Examples of field- and subject-specific ethical guidelines and recommendations:

Also, always check what kind of discussion is taking place about research ethics in the context of your own scientific field, and what kind of key sources are cited. In many fields, there is printed literature and online texts on field-specific ethical reflection (e.g. historical research, internet research, children's and youth research, fields of technology, media and communication studies).

Developing a research career requires competence in responsible data management, and internalising ethical principles is part of every researcher's basic skills. Each researcher and members of the research group are responsible for ensuring that both general and field-specific principles of research ethics are followed in conducting research. Responsibility is based on planning and, in the case of data, on careful planning of its life cycle. A data management plan helps in planning and managing the life cycle of data. 

 

Figure: Example of planning the ethical lifecycle of data.

 

In responsible data management, you can identify research ethical perspectives and process data and research subjects accordingly. Both data management and research ethics should be understood as a cross-cutting theme for the entire research process. It is often difficult to give one correct answer to questions on research ethics, as ethical challenges vary depending on the research question and data.

Research data refers to the data produced, modified, and used in scientific research on which the results of the research are based. Research data also consists of metadata describing the context, datasets, or observational units of the data. The materials, methods, and results used and produced in research, development and innovation (RDI) projects are also research data in this context.

Different data types may have different requirements for data management, which the researcher must be able to understand.

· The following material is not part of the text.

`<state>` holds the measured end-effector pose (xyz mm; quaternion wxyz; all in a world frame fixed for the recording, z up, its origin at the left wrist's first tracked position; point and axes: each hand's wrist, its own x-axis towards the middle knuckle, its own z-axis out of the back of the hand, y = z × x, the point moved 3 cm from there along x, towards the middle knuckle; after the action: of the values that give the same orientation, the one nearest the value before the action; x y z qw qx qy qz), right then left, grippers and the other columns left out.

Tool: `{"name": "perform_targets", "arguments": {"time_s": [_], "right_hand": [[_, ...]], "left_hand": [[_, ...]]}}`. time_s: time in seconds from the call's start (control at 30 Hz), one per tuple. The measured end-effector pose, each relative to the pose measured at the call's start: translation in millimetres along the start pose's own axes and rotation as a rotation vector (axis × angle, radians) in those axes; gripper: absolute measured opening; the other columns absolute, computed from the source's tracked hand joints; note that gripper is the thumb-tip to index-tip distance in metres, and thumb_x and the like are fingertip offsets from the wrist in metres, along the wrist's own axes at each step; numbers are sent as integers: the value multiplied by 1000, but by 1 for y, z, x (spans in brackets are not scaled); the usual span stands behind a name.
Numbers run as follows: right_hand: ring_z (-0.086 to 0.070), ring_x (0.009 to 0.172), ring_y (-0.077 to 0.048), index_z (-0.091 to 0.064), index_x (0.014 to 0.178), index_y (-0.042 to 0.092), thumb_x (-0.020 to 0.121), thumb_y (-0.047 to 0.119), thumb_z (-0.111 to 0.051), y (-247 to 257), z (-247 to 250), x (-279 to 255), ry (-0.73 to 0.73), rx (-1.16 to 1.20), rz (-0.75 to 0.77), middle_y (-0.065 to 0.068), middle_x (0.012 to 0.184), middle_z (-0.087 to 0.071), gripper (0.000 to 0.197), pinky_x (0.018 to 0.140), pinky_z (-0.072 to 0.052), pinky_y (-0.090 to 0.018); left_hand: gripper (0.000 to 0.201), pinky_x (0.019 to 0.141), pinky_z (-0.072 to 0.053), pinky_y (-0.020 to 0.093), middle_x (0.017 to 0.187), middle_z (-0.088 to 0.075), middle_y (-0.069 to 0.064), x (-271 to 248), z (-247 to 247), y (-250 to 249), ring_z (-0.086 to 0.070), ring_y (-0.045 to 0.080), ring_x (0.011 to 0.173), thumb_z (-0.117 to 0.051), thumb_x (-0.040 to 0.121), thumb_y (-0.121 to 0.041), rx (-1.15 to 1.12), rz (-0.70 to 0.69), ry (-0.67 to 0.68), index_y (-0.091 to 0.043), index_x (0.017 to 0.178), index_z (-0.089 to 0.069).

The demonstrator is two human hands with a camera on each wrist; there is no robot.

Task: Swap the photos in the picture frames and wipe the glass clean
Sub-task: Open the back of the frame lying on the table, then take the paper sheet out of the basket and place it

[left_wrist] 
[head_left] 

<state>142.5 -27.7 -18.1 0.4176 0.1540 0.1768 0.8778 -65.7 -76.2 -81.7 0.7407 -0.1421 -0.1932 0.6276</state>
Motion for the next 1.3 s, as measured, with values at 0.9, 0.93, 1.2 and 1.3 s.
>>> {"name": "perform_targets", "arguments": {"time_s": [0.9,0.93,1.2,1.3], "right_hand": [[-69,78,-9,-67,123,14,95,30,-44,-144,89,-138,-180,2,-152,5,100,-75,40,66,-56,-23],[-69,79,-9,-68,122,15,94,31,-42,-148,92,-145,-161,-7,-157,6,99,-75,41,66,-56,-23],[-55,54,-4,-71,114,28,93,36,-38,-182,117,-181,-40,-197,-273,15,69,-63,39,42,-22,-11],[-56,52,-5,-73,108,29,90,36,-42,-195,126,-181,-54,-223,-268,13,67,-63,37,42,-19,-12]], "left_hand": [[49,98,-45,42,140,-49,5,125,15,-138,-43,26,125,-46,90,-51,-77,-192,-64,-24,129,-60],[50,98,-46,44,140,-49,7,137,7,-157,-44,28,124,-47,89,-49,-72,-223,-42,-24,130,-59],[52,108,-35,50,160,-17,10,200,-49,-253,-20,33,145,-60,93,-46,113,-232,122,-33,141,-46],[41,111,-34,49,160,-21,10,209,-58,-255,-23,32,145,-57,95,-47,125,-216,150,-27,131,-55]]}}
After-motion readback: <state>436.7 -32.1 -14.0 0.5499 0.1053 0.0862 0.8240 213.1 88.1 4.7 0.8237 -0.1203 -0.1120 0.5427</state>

  • Data collected from an archive
    • The data already has an owner and a storage location, and the data is already in long-term storage and can be reused. Therefore, data in an archive does not need to be made open again. The metadata of archival data is also typically already available. However, researchers should produce metadata on the archival data they use, especially if the data is collected from several different archives. Publishing metadata on the entire dataset and how it was collected may benefit other researchers.
  • Images
    • Where and how the image is collected or obtained affects data management. In the case of images produced by others, copyright may restrict the use of the image and, in particular, making it open access. There may also be restrictions on publishing images in research publications. Images received from research participants are also subject to copyright, and the participants must grant permission that the images can be used. If there are people in the image, it contains personal data, in which case the images should be treated as personal data. The people featured in the images must give their consent to the publication of the image. The use of images and other copyrighted material is also affected by the term of protection for copyright. 
  • Numerical data generated by a device
    • The amount of data can be large, so a lot of storage space may be required. There may also be a need for computing capacity. It may not always be necessary to publish or even store raw data. The possible disposal of raw data should therefore be considered. In metadata, it is essential to describe e.g. the hardware, the test situation, the tests, the sensors, the protocols, and other key elements related to data collection and processing.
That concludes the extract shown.